- Born: June 19, 1939 St. Joseph, Missouri, U.S.
- Died: June 3, 2016 (aged 76)
- Education: Tulane University
- Occupation: Professor
- Spouse: Barbara Tedlock
- Writing career
- Notable awards: American Anthropological Association President's Award

= Dennis Tedlock =

Academic (1939 – 2016)

Dennis Ernest Tedlock (June 19, 1939 – June 3, 2016) was an ethnopoeticist, linguist, translator, and poet. He was a leading expert of Mayan language, culture, and arts, best known for his definitive translation of the Mayan text, Popul Vuh, for which he was awarded the PEN translation prize.

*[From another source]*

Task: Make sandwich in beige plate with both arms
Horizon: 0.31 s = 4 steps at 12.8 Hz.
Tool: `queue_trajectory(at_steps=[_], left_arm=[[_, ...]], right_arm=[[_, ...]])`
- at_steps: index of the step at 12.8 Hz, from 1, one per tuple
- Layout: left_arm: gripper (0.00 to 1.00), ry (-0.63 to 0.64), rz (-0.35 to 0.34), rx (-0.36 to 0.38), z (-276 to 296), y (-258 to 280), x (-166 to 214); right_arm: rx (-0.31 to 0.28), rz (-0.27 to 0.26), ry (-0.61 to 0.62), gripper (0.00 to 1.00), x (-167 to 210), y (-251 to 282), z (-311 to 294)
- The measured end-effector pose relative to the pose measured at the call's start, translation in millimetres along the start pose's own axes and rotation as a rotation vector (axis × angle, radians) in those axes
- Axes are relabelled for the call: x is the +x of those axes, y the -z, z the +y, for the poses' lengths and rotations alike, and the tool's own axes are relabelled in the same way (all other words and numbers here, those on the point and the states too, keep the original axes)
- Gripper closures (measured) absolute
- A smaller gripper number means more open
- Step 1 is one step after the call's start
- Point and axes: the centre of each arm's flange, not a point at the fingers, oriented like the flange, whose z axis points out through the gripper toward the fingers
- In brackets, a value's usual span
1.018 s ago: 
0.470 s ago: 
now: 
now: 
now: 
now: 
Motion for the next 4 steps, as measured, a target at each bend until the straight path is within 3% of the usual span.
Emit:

He co-founded the method of ethnopoetics with Jerome Rothenburg in the late 1960s.

==Early life==
He received his Ph.D. in 1968 from Tulane University. In 1986, he won the PEN Translation Prize for his book Popul Vuh: The Mayan Book of the Dawn of Life, and in 1997 was the joint recipient of the American Anthropological Association President's Award, along with his wife, Barbara Tedlock.

Raised in New Mexico, he earned his bachelor's degree from the University of New Mexico and a PhD in anthropology from Tulane University. He conducted most of his field work with his wife, Barbara Tedlock. The worked primarily with Mayan peoples in Guatemala and Belize.

==Publications==
Tedlock published 10 books and over 100 articles. He was editor of 3 academic journals, including the flagship publication of the American Anthropological Association. At the time of his death, he was the McNulty Professor of English and research professor of anthropology at the State University of New York at Buffalo.

Tedlock was a proponent of dialogical anthropology, seeking to give indigenous peoples more input into the Western academic work written about their culture and practices. For his translation of the Popul Vuh, he consulted with Maya K’iche’ daykeeper, Andrés Xiloj.